**AIM OF THE TASK:**
Select all lines holding the word "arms" from the entries that follow.

● ● ●

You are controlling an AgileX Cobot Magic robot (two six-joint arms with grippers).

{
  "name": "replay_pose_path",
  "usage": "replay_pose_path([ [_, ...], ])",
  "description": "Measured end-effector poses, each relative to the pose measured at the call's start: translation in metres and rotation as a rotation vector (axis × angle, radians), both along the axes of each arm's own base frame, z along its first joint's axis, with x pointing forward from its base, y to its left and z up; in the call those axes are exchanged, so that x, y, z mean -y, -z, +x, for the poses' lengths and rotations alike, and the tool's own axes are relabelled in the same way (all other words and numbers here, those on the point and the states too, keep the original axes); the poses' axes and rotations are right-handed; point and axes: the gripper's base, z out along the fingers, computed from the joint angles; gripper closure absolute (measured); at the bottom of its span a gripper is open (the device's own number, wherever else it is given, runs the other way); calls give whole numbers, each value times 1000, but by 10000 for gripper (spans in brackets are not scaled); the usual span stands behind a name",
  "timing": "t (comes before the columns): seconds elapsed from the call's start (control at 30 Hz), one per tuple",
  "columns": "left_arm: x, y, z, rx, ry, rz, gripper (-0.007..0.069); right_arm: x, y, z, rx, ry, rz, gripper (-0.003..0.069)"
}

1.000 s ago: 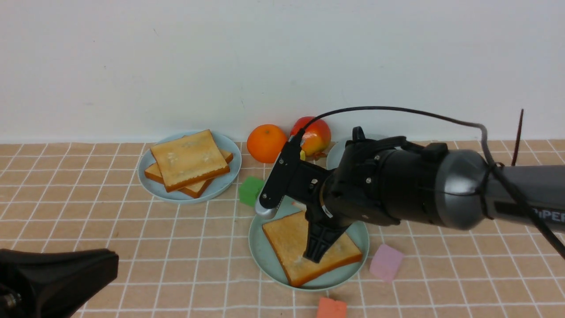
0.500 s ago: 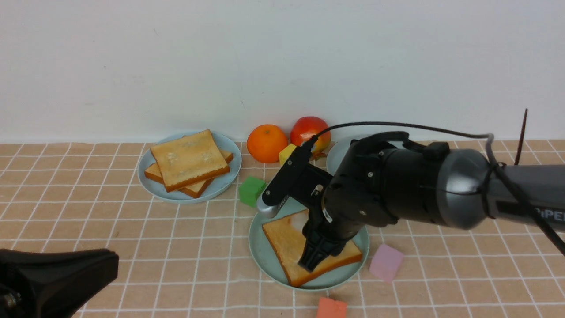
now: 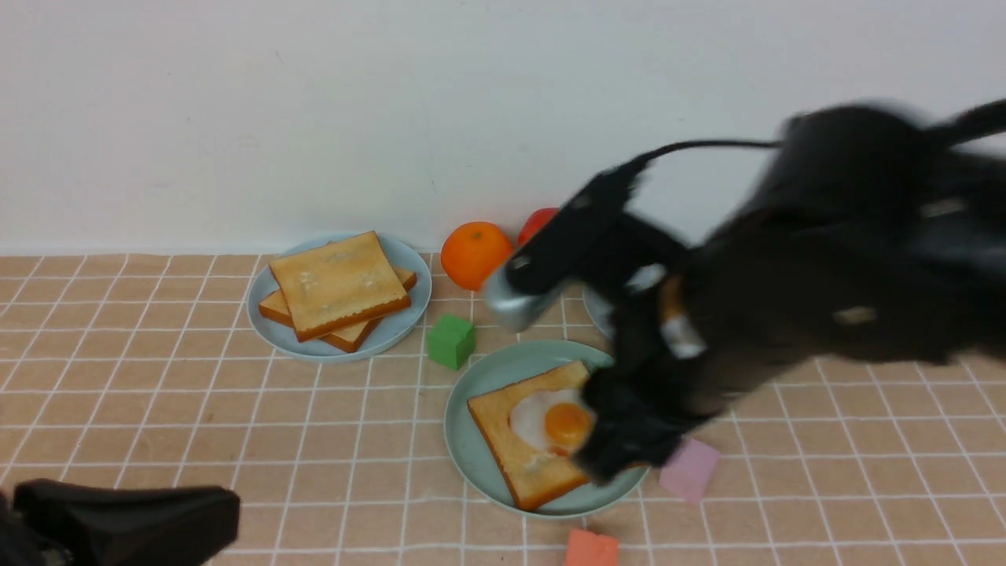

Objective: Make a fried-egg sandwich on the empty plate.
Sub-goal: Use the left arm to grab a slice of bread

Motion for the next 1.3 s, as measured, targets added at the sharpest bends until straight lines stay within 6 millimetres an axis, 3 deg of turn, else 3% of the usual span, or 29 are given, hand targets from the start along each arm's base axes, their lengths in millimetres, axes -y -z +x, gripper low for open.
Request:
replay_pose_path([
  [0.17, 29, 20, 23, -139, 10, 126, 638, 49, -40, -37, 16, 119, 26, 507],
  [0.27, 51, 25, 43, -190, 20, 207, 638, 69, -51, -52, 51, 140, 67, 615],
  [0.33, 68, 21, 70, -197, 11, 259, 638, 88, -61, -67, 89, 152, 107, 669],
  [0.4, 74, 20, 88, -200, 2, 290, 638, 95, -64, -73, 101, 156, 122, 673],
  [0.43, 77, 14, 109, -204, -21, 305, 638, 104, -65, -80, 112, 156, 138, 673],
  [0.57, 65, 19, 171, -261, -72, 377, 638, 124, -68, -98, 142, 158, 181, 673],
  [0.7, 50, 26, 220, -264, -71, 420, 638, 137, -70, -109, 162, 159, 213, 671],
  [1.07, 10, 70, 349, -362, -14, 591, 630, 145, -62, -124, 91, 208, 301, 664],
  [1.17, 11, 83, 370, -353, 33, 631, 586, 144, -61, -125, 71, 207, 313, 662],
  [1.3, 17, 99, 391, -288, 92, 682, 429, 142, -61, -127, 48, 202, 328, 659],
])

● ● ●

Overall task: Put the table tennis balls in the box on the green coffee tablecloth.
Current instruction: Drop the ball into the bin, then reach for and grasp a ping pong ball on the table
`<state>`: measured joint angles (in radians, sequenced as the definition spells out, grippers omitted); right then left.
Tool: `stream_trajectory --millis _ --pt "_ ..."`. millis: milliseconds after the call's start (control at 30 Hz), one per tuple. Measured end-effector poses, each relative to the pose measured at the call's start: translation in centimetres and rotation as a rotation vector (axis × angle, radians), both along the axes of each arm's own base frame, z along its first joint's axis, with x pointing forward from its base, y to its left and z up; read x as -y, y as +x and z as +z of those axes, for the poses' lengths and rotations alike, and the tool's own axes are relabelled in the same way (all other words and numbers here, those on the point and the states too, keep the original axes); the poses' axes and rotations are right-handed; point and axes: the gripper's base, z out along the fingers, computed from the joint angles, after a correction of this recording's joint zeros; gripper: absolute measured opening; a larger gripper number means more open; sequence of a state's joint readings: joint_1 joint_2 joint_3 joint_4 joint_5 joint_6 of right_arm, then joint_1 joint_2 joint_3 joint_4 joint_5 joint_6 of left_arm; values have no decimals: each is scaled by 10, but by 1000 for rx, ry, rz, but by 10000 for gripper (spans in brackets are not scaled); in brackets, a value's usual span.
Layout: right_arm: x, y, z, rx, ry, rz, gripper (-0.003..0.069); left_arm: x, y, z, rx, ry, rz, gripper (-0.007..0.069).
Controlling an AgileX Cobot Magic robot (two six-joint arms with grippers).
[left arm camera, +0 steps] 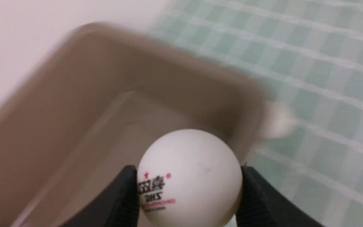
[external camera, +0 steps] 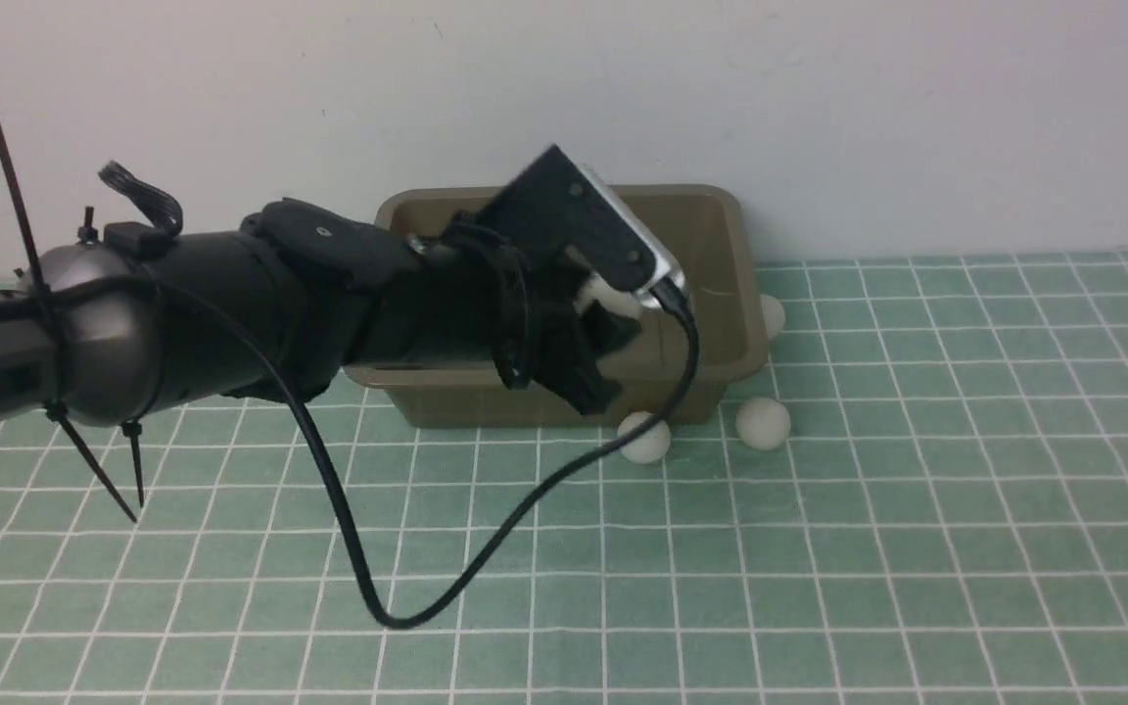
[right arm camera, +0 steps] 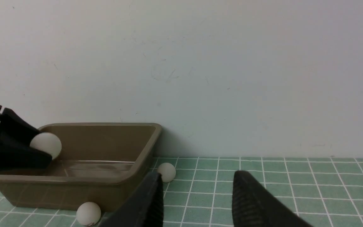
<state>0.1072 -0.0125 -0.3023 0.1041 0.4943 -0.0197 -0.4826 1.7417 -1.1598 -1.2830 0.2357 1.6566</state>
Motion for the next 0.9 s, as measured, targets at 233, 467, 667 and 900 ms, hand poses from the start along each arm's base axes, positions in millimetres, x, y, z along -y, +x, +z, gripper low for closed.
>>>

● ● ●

**ANSWER BOX:**
You are controlling an AgileX Cobot Magic robot (two six-joint arms with grippers).
Controlling an AgileX Cobot Magic robot (two six-joint arms with grippers).

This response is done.